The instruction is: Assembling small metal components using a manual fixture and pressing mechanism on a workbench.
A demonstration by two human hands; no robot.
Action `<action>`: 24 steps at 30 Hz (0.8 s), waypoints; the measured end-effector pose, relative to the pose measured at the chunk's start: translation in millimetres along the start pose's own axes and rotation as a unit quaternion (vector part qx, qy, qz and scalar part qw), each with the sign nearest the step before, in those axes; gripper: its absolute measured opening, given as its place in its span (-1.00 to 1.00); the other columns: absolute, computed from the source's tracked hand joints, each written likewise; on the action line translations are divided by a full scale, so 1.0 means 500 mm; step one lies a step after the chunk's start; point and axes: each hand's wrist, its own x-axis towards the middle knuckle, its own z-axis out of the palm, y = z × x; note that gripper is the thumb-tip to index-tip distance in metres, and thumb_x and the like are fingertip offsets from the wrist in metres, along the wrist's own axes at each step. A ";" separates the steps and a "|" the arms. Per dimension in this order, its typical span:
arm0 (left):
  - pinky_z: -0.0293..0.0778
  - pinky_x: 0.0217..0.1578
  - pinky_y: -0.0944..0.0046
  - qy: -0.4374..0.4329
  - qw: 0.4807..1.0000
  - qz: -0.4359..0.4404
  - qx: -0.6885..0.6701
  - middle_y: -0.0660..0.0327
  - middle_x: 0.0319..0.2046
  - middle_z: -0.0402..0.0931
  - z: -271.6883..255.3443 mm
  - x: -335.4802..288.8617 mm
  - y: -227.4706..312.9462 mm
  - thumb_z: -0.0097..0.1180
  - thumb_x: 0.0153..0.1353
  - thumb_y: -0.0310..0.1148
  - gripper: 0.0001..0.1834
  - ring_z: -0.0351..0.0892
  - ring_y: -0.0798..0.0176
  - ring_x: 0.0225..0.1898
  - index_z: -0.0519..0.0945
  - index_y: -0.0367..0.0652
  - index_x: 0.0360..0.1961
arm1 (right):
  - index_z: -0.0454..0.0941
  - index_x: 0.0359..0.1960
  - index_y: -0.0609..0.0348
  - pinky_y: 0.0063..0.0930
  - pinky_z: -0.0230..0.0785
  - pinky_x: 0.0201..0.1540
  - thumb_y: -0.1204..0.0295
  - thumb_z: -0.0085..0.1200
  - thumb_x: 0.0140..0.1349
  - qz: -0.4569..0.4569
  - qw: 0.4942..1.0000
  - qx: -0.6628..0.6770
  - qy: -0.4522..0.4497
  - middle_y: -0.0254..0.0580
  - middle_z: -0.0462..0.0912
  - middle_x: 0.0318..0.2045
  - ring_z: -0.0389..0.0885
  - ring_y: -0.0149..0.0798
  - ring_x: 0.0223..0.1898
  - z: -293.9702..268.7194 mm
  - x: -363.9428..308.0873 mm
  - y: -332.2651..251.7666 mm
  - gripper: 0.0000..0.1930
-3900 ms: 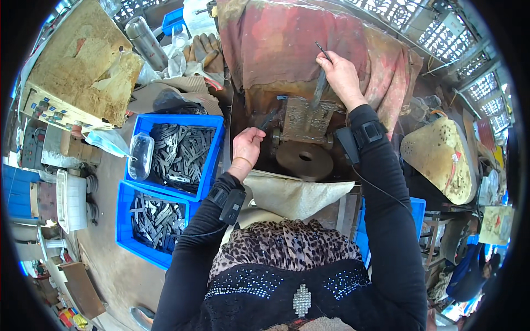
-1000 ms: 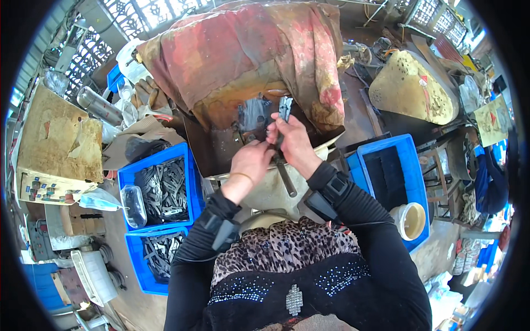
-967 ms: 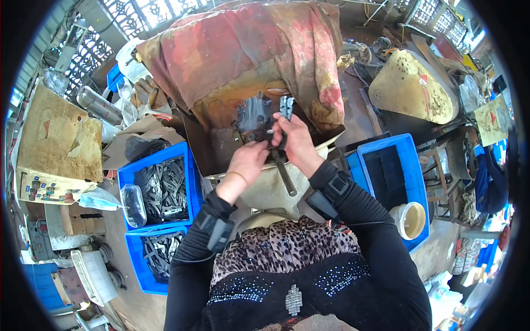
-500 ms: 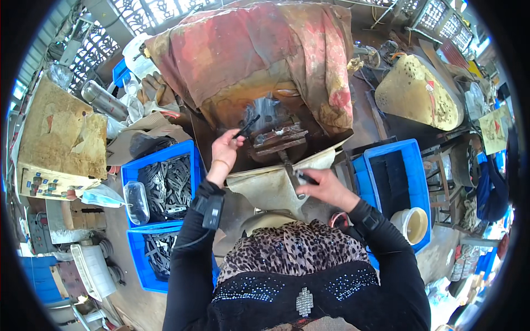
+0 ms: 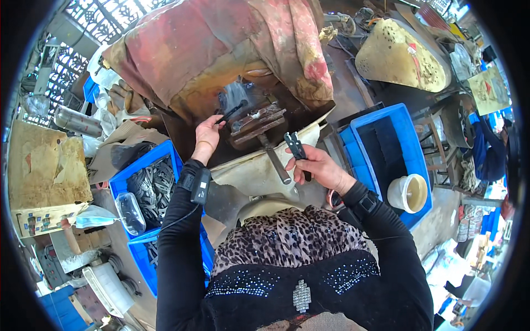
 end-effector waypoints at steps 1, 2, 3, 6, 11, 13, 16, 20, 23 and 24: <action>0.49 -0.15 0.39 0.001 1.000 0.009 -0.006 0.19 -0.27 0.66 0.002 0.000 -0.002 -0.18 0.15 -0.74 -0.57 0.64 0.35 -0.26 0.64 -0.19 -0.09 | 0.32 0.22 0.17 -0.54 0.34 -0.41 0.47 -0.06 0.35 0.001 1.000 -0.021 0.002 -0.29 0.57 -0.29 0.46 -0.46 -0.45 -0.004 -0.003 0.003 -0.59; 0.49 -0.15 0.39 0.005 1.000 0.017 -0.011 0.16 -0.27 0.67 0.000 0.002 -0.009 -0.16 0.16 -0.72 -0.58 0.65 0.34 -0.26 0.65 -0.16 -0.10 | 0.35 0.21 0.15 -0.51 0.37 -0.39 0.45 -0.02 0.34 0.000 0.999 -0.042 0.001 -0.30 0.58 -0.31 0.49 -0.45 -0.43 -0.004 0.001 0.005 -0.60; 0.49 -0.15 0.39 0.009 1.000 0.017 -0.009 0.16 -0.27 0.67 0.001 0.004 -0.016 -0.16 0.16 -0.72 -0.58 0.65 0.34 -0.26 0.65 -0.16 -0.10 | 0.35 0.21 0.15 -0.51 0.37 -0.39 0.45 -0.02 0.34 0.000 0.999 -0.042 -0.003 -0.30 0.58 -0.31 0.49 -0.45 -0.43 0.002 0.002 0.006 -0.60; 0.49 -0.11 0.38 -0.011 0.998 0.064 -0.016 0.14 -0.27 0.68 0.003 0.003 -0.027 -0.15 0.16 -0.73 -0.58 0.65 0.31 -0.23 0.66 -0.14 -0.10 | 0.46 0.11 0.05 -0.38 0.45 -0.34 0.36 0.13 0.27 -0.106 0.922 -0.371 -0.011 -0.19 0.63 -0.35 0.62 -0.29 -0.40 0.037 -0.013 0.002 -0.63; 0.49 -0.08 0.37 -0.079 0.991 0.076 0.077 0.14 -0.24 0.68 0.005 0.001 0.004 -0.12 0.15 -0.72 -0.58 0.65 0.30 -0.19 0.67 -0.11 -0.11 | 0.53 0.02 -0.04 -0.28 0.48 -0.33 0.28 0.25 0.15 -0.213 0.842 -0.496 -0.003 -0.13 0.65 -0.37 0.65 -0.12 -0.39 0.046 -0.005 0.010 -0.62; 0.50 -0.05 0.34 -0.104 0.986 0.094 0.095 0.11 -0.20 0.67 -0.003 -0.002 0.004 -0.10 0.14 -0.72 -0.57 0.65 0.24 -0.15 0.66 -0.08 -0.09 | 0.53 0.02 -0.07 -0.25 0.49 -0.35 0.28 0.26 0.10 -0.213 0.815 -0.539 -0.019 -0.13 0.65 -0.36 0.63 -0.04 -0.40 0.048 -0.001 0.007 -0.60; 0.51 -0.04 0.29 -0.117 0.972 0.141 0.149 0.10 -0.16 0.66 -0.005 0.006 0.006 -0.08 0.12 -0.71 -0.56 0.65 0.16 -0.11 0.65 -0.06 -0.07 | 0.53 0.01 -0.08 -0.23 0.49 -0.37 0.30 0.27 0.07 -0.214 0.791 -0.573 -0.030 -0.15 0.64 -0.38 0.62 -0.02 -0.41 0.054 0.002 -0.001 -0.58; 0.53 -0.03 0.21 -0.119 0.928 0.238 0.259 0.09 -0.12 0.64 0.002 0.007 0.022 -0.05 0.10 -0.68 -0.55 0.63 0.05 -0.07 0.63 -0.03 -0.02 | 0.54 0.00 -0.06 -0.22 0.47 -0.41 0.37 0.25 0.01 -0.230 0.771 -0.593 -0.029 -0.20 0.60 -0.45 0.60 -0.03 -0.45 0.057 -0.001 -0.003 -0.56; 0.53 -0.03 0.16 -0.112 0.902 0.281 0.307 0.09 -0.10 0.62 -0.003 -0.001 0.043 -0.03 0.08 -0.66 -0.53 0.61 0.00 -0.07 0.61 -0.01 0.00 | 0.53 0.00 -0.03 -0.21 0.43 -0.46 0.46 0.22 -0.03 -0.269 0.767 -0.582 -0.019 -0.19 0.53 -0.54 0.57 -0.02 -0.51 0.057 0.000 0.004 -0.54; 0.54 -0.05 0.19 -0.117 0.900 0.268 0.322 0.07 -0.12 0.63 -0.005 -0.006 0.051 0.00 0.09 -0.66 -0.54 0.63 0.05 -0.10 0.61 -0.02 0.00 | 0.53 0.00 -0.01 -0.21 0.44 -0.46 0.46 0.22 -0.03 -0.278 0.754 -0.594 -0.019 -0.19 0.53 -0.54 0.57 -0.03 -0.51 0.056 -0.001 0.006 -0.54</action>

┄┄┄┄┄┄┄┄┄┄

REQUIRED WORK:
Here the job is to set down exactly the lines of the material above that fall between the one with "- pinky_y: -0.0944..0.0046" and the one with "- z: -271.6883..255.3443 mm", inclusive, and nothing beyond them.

OUTPUT:
  - pinky_y: -0.0944..0.0046
  - qy: -0.4374..0.4329
  - qw: 0.4807..1.0000
  - qz: -0.4359..0.4404
  - qx: -0.6885..0.6701
  - middle_y: -0.0660..0.0327
  - middle_x: 0.0319..0.2046
  - middle_z: -0.0402..0.0931
  - z: -271.6883..255.3443 mm

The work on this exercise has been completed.